* DATASET EXTRACT:
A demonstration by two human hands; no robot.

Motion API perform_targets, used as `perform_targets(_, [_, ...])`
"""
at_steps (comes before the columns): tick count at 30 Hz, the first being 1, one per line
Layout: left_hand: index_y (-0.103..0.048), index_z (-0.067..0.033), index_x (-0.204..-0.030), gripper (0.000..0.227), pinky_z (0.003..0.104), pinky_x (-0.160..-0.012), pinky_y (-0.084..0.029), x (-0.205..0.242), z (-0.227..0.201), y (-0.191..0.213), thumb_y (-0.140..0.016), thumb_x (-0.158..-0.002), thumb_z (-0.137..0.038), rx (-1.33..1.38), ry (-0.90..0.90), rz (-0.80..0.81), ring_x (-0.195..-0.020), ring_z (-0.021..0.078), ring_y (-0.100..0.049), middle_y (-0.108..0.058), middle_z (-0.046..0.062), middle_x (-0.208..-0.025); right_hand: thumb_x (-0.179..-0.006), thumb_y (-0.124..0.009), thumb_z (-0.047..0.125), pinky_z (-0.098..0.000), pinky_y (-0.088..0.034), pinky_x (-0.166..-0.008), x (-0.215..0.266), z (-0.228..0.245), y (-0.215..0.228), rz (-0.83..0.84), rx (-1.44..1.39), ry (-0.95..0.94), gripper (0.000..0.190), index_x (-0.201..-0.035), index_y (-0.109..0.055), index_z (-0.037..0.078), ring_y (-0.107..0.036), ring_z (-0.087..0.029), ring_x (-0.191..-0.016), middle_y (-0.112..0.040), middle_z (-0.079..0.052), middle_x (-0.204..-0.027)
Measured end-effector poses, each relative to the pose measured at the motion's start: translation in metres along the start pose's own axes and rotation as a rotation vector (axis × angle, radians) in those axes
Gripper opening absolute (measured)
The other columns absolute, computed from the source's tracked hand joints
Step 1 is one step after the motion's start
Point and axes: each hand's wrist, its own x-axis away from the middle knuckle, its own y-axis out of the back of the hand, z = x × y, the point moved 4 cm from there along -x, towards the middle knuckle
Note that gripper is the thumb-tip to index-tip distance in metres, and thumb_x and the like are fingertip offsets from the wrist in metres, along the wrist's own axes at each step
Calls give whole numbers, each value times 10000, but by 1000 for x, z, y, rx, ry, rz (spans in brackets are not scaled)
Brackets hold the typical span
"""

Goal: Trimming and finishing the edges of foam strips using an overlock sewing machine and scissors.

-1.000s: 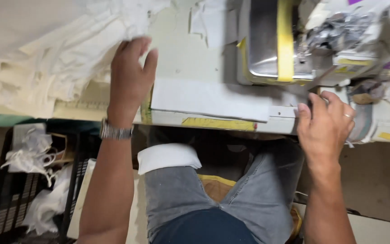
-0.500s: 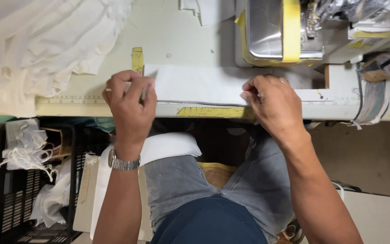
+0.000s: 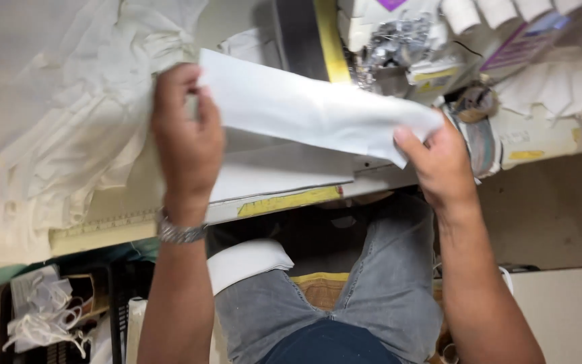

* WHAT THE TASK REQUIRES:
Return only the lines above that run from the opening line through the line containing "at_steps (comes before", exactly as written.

* RESULT OF THE TASK:
A demonstration by two human hands; no robot.

Motion API perform_targets, used as `perform_targets(_, [_, ...])`
"""
at_steps (comes before the columns): tick count at 30 Hz, the first being 1, one per line

No more is needed to finish this exercise.